I talked earlier about controlling the demand by limiting the VM size. You specify the limit to VM size for each tier. For example, any VM in Tier 2 cannot span a physical socket. You will impact the hypervisor scheduler. Customer who wants monster VM is more than welcome to move to higher tier. You do not act as gatekeeper or government. It’s their money and they don’t appreciate you playing parent.
How do you encourage right-sizing?
Not by “we try to save company money” motherhood talk. This is business, and both Apps team and Infra team are professional. Avoid playing the government in internal IT. The Application Team expects to be treated as customers, not just colleague.
Develop a pricing model that is compelling for them to go small. Use this as best practice:
The above uses Discount and Tax. As a result, it’s much cheaper to go small. A 32 vCPU VM costs 32x of 4 vCPU, not 8x.
The above gets you the model. How about the actual price?
In business, there is no point if you can’t put a price.
Bad news, your price has been set by leading cloud players (AWS & Azure). It’s a commodity business using commodity software and hardware. The price of DC co-location and admin salary are pretty similar too.

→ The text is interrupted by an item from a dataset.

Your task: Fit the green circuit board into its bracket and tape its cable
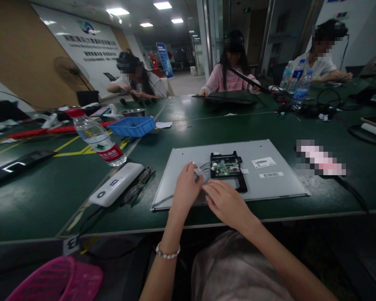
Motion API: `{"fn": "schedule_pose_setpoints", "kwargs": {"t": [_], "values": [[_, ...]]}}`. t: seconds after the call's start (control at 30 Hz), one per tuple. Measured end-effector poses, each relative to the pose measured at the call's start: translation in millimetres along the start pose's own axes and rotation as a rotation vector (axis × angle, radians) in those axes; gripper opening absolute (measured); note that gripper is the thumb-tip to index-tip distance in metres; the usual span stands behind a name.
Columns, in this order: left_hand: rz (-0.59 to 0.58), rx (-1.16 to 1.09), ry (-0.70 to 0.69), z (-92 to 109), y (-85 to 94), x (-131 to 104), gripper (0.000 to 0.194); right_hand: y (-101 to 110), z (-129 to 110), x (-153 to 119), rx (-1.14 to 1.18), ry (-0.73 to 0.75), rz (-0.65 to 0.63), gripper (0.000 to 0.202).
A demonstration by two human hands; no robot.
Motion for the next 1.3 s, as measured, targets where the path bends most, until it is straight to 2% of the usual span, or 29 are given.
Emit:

All these means the price can’t differ that much. Using the airline analogy, the price among airlines are similar too.
Here is the price from AWS (as at 31 July 2017).
I use M4 series as that gives balance CPU & RAM. Other series are cheaper but they are using older hardware and does not provide balance combination.

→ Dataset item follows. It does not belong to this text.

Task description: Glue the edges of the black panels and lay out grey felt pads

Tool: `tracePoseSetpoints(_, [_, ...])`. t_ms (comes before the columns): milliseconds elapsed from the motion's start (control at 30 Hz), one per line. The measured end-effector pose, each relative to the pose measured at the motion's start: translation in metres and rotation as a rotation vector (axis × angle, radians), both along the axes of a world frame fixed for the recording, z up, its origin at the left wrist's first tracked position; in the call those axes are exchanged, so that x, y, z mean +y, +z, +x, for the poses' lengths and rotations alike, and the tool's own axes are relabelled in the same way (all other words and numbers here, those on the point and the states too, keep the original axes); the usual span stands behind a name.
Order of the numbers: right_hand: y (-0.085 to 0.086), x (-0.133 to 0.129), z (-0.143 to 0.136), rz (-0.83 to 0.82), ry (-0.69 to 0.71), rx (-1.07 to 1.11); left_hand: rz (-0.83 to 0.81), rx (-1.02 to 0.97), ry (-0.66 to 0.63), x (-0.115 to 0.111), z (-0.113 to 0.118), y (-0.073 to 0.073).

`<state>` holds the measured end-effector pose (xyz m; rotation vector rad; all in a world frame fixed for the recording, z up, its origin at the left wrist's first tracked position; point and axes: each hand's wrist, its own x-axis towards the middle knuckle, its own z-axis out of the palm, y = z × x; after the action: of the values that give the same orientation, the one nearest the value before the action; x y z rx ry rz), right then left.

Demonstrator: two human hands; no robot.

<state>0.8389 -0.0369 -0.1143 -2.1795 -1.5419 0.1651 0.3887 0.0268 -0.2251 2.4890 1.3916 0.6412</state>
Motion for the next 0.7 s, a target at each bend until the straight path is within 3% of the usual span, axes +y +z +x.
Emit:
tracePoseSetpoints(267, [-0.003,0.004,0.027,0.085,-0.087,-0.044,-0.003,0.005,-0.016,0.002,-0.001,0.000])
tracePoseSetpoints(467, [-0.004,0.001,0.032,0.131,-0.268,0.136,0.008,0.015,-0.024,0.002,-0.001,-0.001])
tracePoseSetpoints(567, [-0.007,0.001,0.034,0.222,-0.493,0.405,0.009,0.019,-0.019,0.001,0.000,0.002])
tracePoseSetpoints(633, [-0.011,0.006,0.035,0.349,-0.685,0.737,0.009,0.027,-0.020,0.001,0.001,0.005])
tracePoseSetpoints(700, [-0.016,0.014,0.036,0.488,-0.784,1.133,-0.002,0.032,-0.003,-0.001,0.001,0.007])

From the above, I take the 1-year contract, 100% paid up front for comparison. In Enterprise IT, you may get budget annually and the budget can be transferred up front at the start of fiscal year.
The price above excludes Storage and Network. Only Compute. It also excludes Support, Monitoring, Reporting, Guest OS update, Network, Backup, Security.

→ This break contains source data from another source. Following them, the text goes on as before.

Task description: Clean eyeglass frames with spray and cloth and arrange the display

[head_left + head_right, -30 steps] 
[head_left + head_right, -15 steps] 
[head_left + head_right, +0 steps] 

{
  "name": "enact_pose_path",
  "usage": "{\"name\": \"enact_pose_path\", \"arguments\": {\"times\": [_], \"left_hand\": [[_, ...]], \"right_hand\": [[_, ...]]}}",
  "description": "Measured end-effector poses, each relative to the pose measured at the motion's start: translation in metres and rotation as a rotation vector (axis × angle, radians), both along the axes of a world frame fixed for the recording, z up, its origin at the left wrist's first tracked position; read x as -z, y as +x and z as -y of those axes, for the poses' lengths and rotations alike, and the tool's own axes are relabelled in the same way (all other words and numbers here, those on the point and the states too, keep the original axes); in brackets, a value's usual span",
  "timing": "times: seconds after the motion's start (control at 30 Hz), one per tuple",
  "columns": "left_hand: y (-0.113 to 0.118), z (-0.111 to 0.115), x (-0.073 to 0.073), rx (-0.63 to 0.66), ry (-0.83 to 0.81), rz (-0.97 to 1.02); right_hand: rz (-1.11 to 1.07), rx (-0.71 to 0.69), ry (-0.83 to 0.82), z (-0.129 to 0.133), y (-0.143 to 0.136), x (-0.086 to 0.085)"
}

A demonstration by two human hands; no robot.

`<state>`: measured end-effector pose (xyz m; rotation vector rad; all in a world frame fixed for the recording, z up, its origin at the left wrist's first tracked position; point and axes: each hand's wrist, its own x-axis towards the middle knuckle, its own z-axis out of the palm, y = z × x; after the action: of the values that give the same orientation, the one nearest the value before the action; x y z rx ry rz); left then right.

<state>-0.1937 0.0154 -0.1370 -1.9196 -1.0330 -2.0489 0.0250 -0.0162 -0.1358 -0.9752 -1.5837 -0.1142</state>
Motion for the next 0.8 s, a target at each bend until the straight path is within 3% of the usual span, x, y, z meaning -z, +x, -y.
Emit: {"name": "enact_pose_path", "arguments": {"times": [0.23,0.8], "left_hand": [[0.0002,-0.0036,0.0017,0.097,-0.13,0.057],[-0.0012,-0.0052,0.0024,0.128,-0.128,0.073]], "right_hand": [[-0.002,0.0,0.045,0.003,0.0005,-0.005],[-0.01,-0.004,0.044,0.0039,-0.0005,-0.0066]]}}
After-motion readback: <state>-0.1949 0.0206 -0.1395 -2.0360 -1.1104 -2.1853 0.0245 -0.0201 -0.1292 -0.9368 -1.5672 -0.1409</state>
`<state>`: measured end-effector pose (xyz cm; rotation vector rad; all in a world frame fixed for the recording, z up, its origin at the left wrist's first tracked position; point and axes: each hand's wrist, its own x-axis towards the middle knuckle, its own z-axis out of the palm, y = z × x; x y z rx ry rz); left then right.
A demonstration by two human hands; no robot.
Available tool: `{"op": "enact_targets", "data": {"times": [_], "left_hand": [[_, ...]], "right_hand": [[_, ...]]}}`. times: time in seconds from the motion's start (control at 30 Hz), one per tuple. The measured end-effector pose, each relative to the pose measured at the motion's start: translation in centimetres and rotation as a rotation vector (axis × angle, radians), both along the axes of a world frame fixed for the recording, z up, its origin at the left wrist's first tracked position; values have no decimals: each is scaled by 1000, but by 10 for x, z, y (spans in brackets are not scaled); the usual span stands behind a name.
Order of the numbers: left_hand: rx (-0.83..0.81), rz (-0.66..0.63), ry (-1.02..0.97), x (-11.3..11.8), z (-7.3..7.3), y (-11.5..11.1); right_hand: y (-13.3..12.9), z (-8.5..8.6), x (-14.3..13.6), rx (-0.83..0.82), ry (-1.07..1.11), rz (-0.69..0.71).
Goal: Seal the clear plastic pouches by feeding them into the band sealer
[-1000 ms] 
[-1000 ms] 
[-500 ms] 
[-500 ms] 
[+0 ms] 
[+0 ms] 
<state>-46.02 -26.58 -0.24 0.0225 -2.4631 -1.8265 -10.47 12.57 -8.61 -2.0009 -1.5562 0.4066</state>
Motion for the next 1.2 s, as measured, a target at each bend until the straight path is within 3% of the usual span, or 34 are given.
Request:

It includes: DC facility rent, IaaS software + maintenance.
How do you calculate your price from above? You can take a comparison, and make it apple to apple.
I took 50 4 vCPU VM and 25 8 vCPU VM, and calculate the 3 year price.
To convert to private cloud, use 2:1 overcommit. AWS counts the HT as core.
Based on the above, you can see the price of AWS is high, as it > $100K per ESXi.
To determine your VM cost, you start by determining your total cost. I put half of AWS as I still think it’s reasonable. $396K for 7 ESXi still give you room for IT team salary, DC colocation, etc.
The above gives you your price for the equivalent AWS or Azure machine.
You should run your own calculation. Use your own overcommit ratio and VM size.
Once done, you should take this price to your internal customers. Have a Pricing discussion. When you order food at restaurant, does the price matter to you?
As the architect of the platform, you know the value of your creation best.
I hope this blog gives you food for thought. Capacity Management does not start when the VM is deployed, or the hardware was purchased. It starts much earlier than that. Go back to that time, as that’s how you can get out of the never ending right-sizing and argument over capacity.